# TASK PROMPT
You are asked to copy the entire listing exactly, apart from its pictures.

# DATA
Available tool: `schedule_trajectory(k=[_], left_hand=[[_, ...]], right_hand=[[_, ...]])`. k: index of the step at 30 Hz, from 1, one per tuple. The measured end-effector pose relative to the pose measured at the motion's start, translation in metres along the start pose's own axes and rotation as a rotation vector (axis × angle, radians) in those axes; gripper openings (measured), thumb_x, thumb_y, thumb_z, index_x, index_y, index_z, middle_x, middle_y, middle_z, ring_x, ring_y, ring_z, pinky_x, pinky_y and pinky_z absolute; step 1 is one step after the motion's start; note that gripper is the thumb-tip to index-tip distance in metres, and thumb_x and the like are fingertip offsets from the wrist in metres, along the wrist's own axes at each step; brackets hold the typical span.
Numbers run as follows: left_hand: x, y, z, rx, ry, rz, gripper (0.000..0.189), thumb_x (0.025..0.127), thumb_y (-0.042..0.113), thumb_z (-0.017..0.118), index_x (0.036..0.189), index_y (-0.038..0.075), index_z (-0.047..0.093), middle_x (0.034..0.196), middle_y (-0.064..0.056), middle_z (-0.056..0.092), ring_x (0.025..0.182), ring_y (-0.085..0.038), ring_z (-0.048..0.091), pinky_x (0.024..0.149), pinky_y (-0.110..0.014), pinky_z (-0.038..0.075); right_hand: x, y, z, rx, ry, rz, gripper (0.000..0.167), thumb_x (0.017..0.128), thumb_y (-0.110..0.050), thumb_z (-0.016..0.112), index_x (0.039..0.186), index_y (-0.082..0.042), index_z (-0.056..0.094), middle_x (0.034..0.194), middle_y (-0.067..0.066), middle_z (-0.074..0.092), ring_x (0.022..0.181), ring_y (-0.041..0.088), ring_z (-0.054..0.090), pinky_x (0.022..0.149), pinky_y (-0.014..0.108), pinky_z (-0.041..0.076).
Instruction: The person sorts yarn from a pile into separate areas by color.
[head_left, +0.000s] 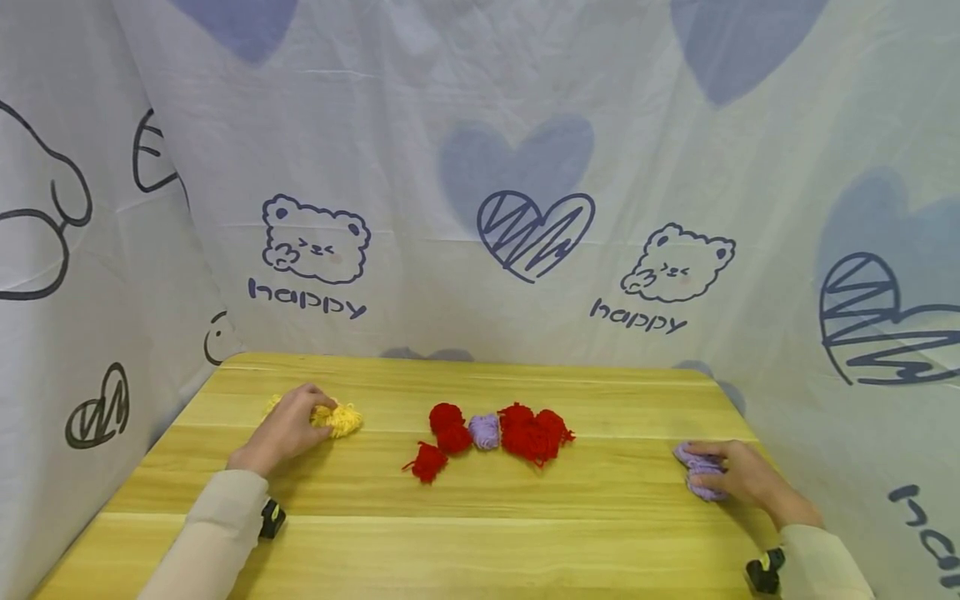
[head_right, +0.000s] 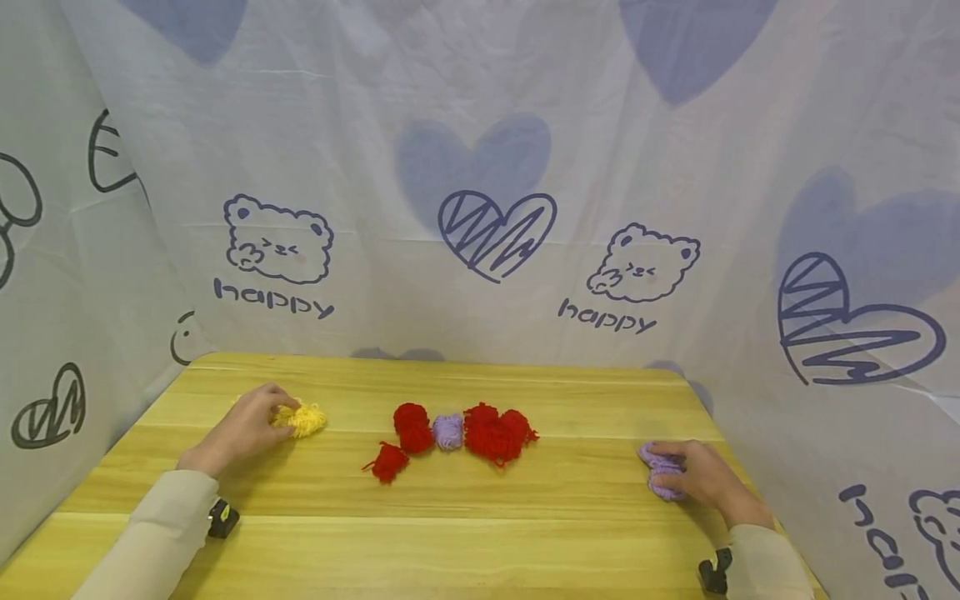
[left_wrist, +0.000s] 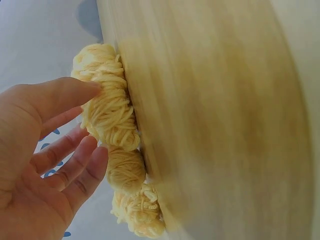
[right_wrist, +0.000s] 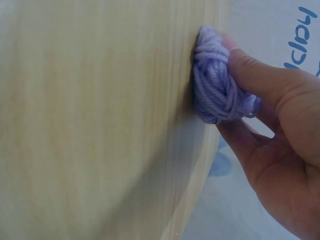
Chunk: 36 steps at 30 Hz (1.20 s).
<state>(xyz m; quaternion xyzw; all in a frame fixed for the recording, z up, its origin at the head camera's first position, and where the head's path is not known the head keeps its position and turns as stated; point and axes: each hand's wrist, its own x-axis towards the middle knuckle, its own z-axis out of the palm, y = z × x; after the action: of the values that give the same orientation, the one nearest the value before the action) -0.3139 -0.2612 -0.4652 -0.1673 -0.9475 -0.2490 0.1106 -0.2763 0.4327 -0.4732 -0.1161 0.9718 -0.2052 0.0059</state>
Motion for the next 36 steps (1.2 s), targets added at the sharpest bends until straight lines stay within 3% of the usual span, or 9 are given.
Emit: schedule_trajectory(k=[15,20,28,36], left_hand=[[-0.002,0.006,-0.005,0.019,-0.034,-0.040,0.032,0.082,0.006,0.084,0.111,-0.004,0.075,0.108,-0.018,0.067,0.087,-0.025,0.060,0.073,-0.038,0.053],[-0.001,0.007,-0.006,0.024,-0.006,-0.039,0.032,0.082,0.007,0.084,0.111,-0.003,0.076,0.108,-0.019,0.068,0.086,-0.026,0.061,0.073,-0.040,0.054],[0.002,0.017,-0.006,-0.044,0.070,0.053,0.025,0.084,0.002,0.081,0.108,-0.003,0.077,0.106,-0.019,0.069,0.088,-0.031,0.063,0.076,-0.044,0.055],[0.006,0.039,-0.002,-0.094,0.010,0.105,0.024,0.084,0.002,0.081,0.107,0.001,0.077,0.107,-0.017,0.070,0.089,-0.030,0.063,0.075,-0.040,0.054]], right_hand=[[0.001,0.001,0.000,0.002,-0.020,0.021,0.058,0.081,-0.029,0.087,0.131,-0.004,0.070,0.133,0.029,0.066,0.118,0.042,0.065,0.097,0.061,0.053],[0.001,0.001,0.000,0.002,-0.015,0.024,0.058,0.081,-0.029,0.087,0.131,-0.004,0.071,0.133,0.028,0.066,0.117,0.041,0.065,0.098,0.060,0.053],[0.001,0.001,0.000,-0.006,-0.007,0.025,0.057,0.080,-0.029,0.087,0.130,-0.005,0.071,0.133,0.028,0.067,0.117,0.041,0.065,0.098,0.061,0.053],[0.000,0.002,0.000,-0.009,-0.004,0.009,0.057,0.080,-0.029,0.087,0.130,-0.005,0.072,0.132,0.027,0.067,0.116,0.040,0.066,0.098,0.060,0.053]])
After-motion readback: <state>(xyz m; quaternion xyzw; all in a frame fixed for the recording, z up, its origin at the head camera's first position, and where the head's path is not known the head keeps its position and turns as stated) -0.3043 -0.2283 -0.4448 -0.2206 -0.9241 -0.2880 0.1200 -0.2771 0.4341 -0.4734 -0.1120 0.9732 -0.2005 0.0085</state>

# RESPONSE TO THE EXERCISE
Available tool: `schedule_trajectory(k=[_], left_hand=[[_, ...]], right_hand=[[_, ...]])`. k: index of the step at 30 Hz, from 1, one per tuple. The measured end-effector pose relative to the pose measured at the motion's start, translation in metres along the start pose's own axes and rotation as a rotation vector (axis × angle, radians) in those axes; gripper openings (measured), thumb_x, thumb_y, thumb_z, index_x, index_y, index_z, middle_x, middle_y, middle_z, ring_x, ring_y, ring_z, pinky_x, pinky_y and pinky_z absolute; step 1 is one step after the motion's start; note that gripper is the thumb-tip to index-tip distance in metres, and thumb_x and the like are fingertip offsets from the wrist in metres, along the wrist's own axes at each step; brackets hold the typical span.
Numbers run as follows: left_hand: x, y, z, rx, ry, rz, gripper (0.000..0.189), thumb_x (0.025..0.127), thumb_y (-0.042..0.113), thumb_z (-0.017..0.118), index_x (0.036..0.189), index_y (-0.038..0.075), index_z (-0.047..0.093), middle_x (0.034..0.196), middle_y (-0.064..0.056), middle_z (-0.056..0.092), ring_x (0.025..0.182), ring_y (-0.085..0.038), ring_z (-0.048..0.091), pinky_x (0.024..0.149), pinky_y (-0.110..0.014), pinky_z (-0.038..0.075); right_hand: x, y, z, rx, ry, rz, gripper (0.000..0.167), thumb_x (0.017..0.128), thumb_y (-0.110..0.050), thumb_z (-0.016..0.112), index_x (0.039..0.186), index_y (-0.082..0.042), index_z (-0.056..0.094), middle_x (0.034..0.194), middle_y (-0.067..0.066), middle_z (-0.074..0.092), ring_x (0.022..0.181), ring_y (-0.041..0.088), ring_z (-0.054..0.090), pinky_x (0.022..0.149), pinky_y (-0.014..0.108), pinky_z (-0.041..0.076).
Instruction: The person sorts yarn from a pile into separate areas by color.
[head_left, +0.000s] 
[head_right, +0.000s] 
[left_wrist, +0.000s] 
[right_wrist, +0.000s] 
Chunk: 36 steps at 30 Hz (1.20 s).
<state>(xyz m; quaternion xyzw; all in a frame fixed for the recording, z up, its origin at the head camera's first position, and where the head's path is not known the head keeps its position and turns as stated; point and axes: each hand's wrist, its own x-axis towards the middle knuckle, its own z-axis out of the palm, y = z × x; after the action: of the values that give the same orientation, the one nearest the value before the action) -0.3139 -0.2612 -0.4652 -0.1673 -0.9475 -0.2490 0.1106 -0.2763 0.4327 -0.4732 -0.1161 0.9718 -0.2052 0.0059</state>
Motion for the next 36 steps (1.2 s), targets added at the sharpest bends until straight lines stay within 3% of the usual span, or 9 are given.
Emit: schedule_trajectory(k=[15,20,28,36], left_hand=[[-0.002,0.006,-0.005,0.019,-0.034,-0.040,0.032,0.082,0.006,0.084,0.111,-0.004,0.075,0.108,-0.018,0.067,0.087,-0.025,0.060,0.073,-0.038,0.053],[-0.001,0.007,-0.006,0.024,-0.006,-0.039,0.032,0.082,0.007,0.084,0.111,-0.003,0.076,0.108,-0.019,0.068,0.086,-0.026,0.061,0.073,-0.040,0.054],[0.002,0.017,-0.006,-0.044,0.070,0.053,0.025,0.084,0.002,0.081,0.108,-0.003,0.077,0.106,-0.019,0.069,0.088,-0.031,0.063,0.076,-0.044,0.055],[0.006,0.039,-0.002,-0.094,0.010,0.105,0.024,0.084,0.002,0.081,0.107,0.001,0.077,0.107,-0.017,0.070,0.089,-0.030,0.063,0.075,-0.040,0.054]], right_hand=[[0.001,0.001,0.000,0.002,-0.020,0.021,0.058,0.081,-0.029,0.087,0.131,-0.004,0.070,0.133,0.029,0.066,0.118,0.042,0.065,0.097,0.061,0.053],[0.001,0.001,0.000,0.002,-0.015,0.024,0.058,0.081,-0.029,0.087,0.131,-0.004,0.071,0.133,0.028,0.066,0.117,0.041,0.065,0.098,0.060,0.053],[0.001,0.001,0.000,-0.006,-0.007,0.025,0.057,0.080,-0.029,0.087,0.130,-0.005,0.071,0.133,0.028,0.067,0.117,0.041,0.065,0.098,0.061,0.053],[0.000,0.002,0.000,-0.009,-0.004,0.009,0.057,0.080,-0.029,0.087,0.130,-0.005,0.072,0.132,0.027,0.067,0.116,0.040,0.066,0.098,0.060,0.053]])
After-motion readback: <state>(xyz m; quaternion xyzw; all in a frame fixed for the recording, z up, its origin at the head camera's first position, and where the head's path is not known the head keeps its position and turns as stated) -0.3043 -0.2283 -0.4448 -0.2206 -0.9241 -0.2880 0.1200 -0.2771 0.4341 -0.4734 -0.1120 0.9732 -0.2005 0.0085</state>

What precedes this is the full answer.